- [Problem to work on]: Restate word for word the entries below, starting with the line with "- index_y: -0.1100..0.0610" and continuing through the line with "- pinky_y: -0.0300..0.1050". Include both of those lines and no others.

- [Task inputs]:
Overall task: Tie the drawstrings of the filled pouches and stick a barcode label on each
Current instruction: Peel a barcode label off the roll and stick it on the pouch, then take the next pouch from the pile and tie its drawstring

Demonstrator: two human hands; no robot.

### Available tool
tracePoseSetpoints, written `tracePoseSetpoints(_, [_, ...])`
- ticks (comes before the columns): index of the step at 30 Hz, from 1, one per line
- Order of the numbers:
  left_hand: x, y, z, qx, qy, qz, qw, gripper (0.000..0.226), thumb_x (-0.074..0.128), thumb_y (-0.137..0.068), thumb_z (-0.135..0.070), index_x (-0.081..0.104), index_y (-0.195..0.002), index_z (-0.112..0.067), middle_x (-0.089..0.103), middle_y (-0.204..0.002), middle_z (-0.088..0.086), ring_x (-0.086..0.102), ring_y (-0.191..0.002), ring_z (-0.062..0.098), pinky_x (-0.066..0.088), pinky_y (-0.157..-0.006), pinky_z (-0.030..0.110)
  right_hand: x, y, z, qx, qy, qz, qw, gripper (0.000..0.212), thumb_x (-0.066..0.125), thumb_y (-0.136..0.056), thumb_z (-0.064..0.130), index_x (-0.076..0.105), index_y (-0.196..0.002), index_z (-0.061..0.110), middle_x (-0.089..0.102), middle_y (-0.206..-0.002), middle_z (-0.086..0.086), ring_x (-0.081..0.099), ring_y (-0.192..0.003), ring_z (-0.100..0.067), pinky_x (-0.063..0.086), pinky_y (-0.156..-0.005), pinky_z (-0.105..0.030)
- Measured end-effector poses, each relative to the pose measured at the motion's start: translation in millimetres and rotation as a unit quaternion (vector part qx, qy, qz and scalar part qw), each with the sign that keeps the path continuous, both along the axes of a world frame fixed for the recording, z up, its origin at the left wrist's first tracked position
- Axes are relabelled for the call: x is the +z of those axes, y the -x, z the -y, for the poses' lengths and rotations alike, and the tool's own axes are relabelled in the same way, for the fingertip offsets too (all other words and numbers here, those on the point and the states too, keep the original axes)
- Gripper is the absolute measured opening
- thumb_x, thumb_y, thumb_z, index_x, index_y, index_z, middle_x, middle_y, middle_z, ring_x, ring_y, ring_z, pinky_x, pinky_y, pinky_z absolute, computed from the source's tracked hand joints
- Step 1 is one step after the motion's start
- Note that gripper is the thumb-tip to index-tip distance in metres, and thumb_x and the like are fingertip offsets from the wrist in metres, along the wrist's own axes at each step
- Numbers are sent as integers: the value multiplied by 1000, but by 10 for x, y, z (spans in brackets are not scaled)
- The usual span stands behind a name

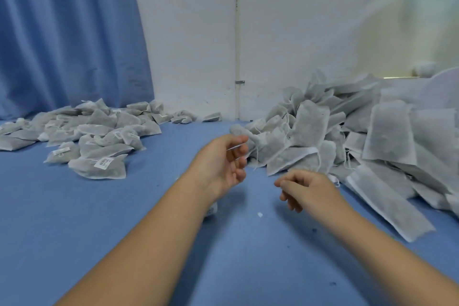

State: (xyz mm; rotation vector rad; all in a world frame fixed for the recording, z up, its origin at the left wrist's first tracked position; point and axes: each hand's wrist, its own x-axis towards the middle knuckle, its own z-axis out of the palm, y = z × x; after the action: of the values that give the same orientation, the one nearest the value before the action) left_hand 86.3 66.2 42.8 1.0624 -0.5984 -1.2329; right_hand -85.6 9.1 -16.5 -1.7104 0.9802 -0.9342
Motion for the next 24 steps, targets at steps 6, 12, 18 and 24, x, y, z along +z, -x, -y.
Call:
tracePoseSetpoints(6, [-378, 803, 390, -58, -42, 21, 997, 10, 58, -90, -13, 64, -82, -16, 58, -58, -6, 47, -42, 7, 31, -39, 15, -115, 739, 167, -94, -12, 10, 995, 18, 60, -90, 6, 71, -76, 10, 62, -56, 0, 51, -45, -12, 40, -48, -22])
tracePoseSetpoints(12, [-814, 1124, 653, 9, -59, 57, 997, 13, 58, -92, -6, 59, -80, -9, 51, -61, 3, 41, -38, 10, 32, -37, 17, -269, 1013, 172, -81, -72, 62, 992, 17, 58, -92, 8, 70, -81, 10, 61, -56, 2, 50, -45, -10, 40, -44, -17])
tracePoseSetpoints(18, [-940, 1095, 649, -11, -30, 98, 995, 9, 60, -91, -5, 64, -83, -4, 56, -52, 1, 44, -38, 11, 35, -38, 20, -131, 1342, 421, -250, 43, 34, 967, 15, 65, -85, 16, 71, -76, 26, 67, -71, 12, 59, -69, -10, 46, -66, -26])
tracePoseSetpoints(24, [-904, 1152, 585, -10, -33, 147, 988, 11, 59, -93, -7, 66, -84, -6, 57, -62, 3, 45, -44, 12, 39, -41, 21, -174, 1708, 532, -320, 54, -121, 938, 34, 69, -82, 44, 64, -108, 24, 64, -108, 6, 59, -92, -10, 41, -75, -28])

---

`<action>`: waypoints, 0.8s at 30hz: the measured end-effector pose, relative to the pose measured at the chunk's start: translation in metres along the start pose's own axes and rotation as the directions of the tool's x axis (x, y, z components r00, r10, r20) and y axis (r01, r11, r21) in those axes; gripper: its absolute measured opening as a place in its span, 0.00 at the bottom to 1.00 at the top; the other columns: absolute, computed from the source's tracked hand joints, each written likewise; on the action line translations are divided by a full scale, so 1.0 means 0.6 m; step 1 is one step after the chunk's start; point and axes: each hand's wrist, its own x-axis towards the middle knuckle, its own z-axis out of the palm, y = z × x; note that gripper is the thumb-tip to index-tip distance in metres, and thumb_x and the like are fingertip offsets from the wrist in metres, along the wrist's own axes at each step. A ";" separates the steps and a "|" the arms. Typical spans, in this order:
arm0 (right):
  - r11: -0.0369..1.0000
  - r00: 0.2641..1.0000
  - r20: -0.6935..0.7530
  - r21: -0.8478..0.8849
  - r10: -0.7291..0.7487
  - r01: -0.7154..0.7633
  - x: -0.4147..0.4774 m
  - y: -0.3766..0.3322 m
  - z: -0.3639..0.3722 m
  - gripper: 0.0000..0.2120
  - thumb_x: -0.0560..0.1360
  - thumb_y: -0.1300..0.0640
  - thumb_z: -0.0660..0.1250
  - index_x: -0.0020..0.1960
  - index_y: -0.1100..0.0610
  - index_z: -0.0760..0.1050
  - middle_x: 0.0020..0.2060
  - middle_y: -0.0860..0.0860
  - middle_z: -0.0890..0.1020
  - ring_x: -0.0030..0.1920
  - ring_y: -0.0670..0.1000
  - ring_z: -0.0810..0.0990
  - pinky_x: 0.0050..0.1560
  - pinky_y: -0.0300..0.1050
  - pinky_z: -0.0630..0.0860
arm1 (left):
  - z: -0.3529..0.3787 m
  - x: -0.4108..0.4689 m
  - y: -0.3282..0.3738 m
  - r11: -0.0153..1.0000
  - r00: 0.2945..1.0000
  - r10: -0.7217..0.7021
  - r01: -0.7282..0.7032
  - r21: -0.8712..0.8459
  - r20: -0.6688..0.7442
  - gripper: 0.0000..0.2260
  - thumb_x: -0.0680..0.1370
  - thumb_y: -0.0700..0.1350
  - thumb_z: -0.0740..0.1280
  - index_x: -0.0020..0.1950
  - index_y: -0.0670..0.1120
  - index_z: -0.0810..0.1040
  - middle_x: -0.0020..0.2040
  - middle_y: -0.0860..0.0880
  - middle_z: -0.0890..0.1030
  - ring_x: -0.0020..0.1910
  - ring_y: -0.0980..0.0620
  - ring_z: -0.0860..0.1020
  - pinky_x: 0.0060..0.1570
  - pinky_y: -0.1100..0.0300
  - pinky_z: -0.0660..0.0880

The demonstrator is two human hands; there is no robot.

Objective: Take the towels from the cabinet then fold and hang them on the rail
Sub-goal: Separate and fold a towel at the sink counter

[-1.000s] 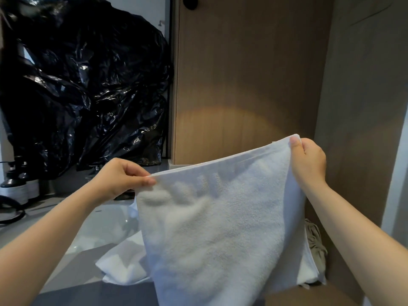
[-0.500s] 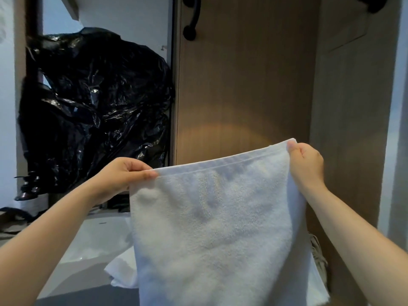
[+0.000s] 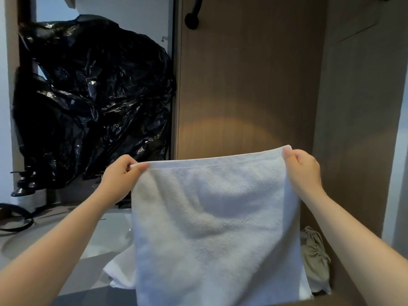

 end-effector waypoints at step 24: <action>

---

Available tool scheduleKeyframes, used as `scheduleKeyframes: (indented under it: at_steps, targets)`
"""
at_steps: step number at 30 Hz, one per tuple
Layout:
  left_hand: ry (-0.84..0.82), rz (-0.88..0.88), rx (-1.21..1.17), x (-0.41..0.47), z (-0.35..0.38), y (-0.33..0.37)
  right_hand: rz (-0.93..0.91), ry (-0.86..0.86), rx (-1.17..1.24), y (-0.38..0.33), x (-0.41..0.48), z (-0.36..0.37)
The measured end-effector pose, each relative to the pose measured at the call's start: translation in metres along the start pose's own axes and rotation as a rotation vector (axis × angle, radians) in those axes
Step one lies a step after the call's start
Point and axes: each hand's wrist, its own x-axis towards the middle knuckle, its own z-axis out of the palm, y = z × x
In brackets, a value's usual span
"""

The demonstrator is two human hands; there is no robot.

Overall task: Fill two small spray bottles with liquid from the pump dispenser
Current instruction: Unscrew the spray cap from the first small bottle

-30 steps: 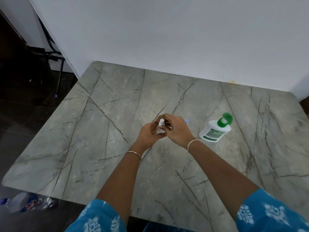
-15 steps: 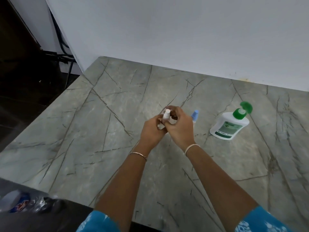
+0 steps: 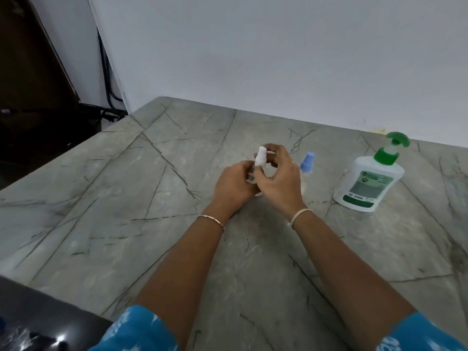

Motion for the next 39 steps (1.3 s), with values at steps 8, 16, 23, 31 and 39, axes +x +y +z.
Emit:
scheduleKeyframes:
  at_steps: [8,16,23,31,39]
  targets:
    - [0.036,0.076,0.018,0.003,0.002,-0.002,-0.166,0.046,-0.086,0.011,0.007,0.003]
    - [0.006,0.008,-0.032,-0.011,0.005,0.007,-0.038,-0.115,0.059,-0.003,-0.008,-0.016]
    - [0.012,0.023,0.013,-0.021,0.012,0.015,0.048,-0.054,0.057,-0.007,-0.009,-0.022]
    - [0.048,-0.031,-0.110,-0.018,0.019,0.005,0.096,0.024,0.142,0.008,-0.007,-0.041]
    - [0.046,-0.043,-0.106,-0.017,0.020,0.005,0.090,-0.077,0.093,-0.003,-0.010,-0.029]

- [Answer to the problem]:
  - index_y: -0.1100..0.0610
  - index_z: -0.0760..0.1050
  - middle_x: 0.0020..0.2060
  - middle_y: -0.0860..0.0860
  - middle_z: -0.0890..0.1020
  - ring_x: -0.0030..0.1920
  - ring_y: -0.0670..0.1000
  - ring_z: -0.0810..0.0990
  - pinky_x: 0.0050..0.1560
  - pinky_y: -0.0300..0.1050

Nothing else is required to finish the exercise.